Les 3 % de déficit public, c’est pour plus tard

Selon un récent rapport de l’Inspection générale des finances2, les principales ristournes et exonérations sur les carburants fossiles (gazole agricole, routier, BTP et maritime, détaxe du kérosène aérien, différentiel gazole/essence) ont représenté à elles seules un coût pour les finances publiques de 9,7 milliards d’euros en 2023 !

Par ailleurs, si l’exécutif reste droit dans ses bottes dans son refus d’envisager un ISF vert, le sujet continue de monter dans le débat public, au niveau européen comme hexagonal. En témoigne encore, après le rapport Pisani-Ferry-Mahfouz, le rapport sur la fiscalité du patrimoine remis la veille de la présentation du PLF par les députés Jean-Paul Mattei (Modem) et Nicolas Sansu (PCF).

Concernant le levier de la dette, enfin, force est de constater que le pragmatisme prend de plus en plus le pas sur l’idéologie. Le retour aux 3 % de déficit public, c’est toujours pour plus tard et il n’est pas interdit de penser que les Etats européens finiront par faire admettre que l’urgence écologique justifie davantage de souplesse à ce niveau.

Enfin, la future loi de programmation des finances publiques pour les années 2023 à 2027 s’est enrichie, avec l’adoption d’un amendement du député Jean-René Cazeneuve (Renaissance), d’un article 8 bis définissant une stratégie pluriannuelle des financements de la transition écologique.

A présent que le gouvernement a assumé une planification écologique à 2030 et que ses besoins de financement ont été clairement quantifiés, il va devenir de plus en plus difficile de persister dans la schizophrénie.

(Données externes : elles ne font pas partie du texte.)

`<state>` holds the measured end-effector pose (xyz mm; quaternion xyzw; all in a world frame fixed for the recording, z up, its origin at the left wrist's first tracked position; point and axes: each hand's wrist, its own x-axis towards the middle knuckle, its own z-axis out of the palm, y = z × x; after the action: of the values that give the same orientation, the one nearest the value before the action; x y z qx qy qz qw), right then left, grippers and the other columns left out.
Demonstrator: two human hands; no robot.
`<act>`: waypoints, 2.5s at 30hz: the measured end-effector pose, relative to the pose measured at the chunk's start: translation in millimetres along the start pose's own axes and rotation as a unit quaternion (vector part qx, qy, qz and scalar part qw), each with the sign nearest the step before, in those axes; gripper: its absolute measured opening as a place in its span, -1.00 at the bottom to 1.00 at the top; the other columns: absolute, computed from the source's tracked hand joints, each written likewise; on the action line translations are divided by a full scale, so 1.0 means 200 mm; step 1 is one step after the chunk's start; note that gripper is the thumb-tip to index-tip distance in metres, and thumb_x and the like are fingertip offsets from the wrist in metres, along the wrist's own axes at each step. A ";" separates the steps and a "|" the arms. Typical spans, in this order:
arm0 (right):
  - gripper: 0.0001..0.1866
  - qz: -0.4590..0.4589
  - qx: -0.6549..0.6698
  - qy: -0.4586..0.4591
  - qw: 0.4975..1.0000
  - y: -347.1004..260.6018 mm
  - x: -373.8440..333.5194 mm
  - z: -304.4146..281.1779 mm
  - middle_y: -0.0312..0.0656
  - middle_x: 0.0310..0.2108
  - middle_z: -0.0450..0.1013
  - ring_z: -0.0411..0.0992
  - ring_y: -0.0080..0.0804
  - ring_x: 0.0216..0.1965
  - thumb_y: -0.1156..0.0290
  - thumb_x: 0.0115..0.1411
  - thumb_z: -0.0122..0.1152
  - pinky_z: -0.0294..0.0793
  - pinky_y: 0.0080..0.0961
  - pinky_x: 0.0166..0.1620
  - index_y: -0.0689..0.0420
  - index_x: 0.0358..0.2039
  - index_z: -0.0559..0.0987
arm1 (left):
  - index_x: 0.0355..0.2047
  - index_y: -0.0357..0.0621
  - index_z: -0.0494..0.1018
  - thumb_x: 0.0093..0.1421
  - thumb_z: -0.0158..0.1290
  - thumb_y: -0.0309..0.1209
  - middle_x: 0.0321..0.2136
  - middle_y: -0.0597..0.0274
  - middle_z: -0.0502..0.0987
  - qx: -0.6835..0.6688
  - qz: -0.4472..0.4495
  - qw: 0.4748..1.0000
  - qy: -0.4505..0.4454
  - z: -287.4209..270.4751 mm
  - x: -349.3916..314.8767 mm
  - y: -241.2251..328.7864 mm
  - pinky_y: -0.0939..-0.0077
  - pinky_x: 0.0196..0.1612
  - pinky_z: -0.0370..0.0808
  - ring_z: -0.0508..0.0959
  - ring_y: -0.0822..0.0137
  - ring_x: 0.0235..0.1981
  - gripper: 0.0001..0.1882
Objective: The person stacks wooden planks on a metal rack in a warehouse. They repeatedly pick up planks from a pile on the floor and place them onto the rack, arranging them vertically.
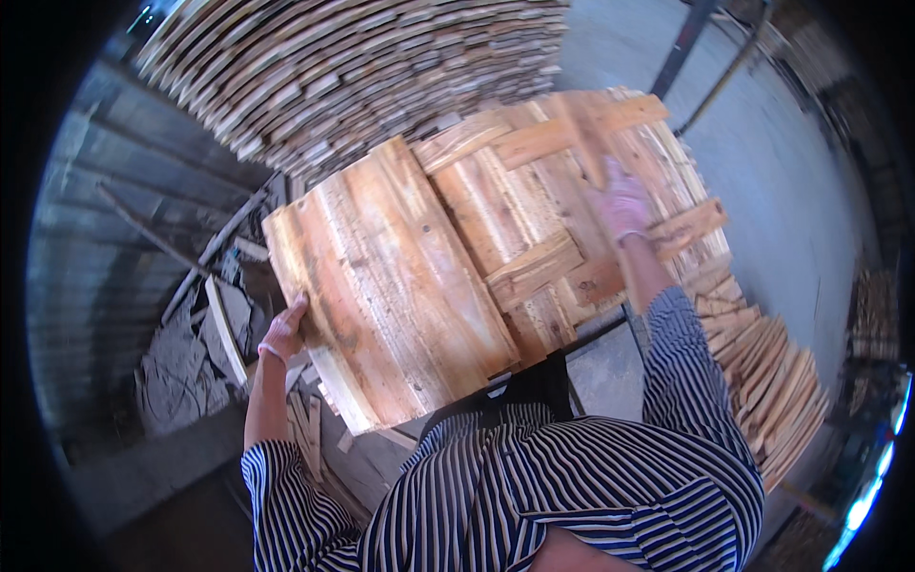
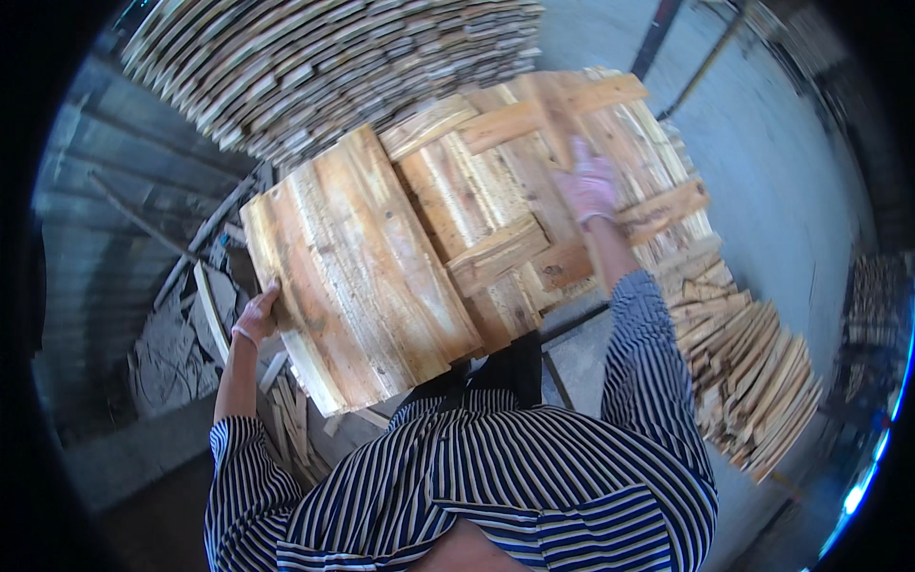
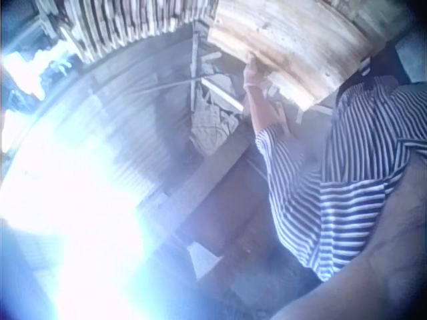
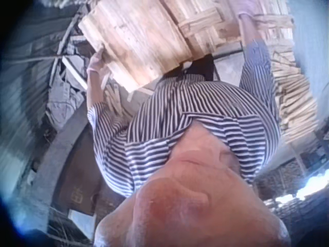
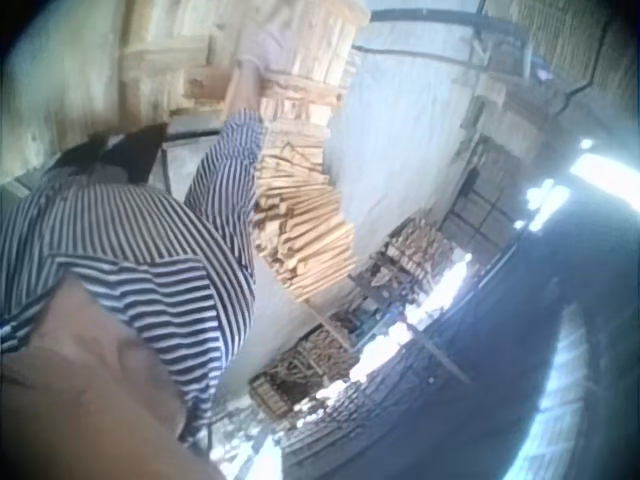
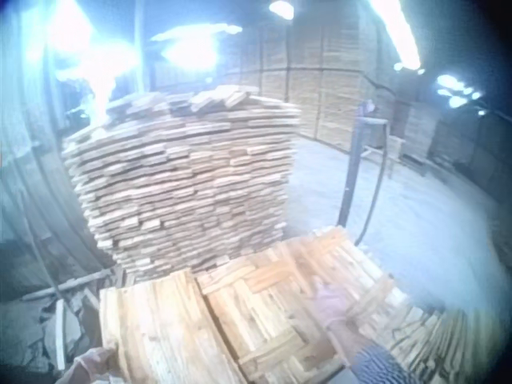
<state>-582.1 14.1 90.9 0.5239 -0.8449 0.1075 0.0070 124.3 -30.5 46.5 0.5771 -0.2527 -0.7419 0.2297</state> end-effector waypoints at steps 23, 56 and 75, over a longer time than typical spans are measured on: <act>-0.42 -0.111 0.374 0.069 0.918 -0.44 -1.06 0.10 0.00 0.31 0.25 0.33 -0.01 0.24 0.07 0.19 0.32 0.39 0.00 0.23 0.00 0.19 0.49 | 0.37 -0.10 0.27 0.40 0.00 -0.02 0.33 -0.06 0.31 0.338 0.249 0.874 0.245 1.20 -0.32 0.13 -0.03 0.38 0.16 0.20 -0.02 0.38 -0.35; 0.39 0.830 0.162 -0.030 0.533 4.30 -1.10 1.56 0.23 0.35 0.06 0.14 0.23 0.34 -0.08 0.04 0.47 0.28 0.04 0.32 0.00 0.50 -0.42 | 0.47 -0.12 -0.01 0.11 0.23 0.11 0.42 -0.10 0.14 0.766 0.345 0.391 -0.375 6.38 1.78 -3.45 0.05 0.39 0.19 0.18 -0.09 0.40 0.08; -0.17 0.600 0.555 0.143 0.558 4.43 -1.86 0.84 -0.09 0.16 0.48 0.48 -0.36 0.08 0.33 0.08 0.38 0.46 -0.50 0.16 0.39 0.34 0.32 | 0.47 0.00 -0.01 0.02 0.31 -0.19 0.19 -0.02 0.38 0.771 0.299 0.398 -0.397 6.52 1.58 -3.37 0.14 0.12 0.48 0.44 0.03 0.20 0.06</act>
<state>-1182.8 689.9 -273.3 -0.2261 -0.7252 0.6081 -0.2307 -1249.5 428.8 -350.3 0.0364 -0.9362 -0.2608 -0.2327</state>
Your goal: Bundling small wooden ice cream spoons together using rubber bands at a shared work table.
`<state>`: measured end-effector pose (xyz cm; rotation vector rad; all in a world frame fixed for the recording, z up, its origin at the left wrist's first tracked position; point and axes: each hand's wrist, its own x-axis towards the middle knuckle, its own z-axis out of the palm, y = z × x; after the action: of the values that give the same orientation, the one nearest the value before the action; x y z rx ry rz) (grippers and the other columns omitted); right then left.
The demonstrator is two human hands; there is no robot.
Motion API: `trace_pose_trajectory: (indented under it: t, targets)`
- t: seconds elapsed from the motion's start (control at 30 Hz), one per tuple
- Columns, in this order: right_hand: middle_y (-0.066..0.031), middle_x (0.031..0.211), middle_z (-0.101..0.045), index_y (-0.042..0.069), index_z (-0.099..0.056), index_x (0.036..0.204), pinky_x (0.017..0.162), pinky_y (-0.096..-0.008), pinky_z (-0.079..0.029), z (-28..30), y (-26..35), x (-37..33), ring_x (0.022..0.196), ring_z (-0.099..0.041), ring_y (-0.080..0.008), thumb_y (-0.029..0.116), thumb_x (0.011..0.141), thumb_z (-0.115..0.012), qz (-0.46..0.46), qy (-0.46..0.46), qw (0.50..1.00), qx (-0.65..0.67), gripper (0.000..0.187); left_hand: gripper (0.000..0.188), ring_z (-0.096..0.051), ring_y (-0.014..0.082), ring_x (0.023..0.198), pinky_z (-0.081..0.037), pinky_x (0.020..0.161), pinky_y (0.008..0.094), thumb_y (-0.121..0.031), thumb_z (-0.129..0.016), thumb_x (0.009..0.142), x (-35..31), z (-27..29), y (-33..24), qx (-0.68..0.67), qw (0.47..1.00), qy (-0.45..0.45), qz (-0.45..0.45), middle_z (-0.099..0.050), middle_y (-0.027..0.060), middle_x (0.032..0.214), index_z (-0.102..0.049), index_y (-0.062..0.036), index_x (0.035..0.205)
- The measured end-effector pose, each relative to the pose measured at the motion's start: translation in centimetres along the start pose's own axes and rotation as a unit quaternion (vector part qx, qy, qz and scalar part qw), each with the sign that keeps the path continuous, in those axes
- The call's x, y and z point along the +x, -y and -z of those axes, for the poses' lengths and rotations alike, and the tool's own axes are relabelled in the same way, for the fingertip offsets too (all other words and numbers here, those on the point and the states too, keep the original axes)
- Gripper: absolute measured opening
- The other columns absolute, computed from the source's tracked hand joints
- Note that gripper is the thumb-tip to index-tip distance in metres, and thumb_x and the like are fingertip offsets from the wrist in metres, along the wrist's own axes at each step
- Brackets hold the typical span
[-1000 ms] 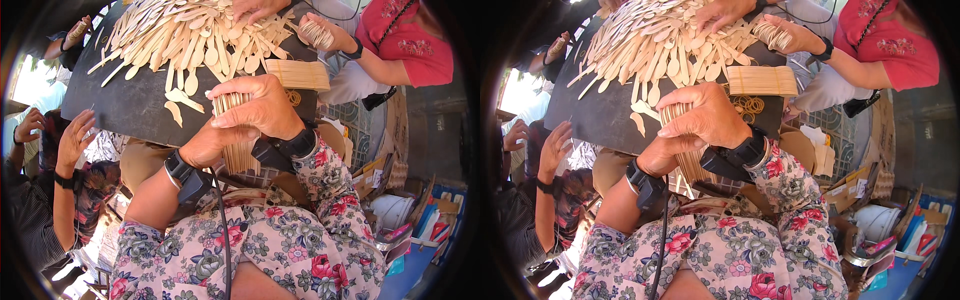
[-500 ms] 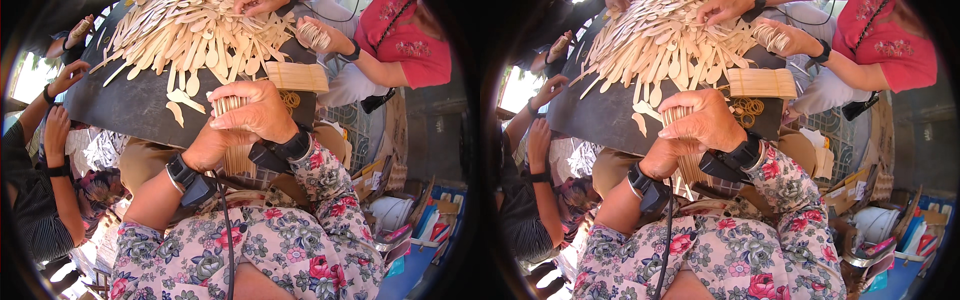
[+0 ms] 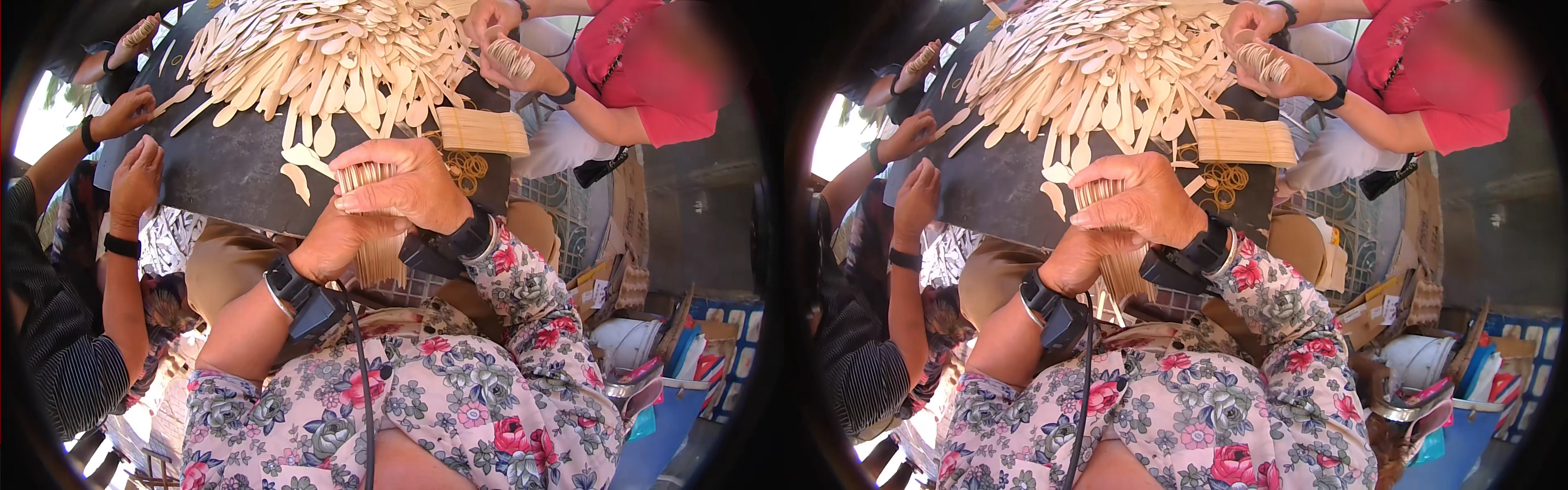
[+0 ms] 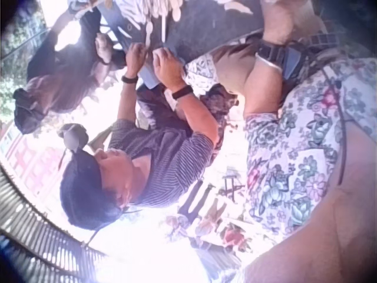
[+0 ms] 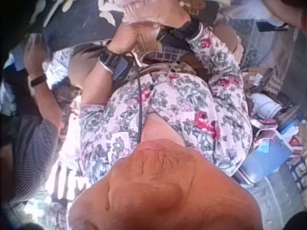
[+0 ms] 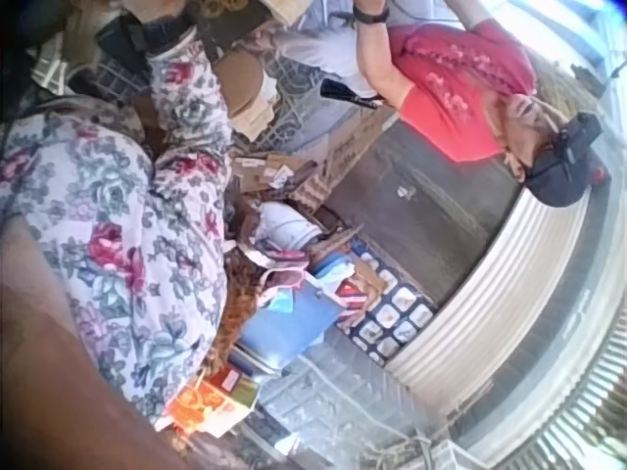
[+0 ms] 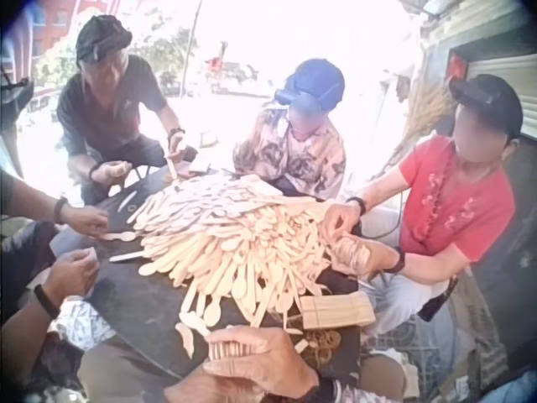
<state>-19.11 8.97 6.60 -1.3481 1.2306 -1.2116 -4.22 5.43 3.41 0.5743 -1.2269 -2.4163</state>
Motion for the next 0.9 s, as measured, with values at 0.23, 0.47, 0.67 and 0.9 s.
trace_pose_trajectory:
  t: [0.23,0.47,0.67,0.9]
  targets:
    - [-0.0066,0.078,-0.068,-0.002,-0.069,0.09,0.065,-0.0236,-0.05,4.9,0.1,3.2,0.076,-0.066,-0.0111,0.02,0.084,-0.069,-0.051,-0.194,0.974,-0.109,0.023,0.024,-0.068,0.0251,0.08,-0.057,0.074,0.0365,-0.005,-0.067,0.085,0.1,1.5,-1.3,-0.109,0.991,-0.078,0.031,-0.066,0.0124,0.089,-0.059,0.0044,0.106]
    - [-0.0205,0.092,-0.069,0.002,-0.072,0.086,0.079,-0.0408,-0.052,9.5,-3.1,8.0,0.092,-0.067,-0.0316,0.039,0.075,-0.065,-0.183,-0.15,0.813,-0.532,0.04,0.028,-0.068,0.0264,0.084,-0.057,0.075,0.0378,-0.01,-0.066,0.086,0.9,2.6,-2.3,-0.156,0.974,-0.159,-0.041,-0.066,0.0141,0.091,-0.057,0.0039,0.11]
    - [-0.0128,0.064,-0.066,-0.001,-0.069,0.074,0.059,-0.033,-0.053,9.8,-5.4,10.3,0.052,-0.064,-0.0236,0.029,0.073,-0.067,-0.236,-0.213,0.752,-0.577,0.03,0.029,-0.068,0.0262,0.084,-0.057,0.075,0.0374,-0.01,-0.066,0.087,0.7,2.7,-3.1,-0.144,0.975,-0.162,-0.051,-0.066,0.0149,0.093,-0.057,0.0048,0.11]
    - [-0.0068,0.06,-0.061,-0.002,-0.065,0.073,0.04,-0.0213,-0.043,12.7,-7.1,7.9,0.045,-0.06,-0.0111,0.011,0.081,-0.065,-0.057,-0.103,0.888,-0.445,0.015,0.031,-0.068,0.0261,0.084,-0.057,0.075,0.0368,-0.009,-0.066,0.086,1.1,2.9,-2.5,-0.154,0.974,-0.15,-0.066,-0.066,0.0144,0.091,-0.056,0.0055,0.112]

  • 1. Les engagements correspondent aux dépenses autorisées durant l’année budgétaire et les crédits de paiement aux décaissements effectifs autorisés. Il y a en effet souvent un décalage entre l’autorisation d’un projet et sa livraison, donc son règlement.
  • 2. « Adaptation de la fiscalité aux exigences de la transition écologique », Inspection générale des finances, mai 2023, document non publié et qu’a révélé le média Contexte.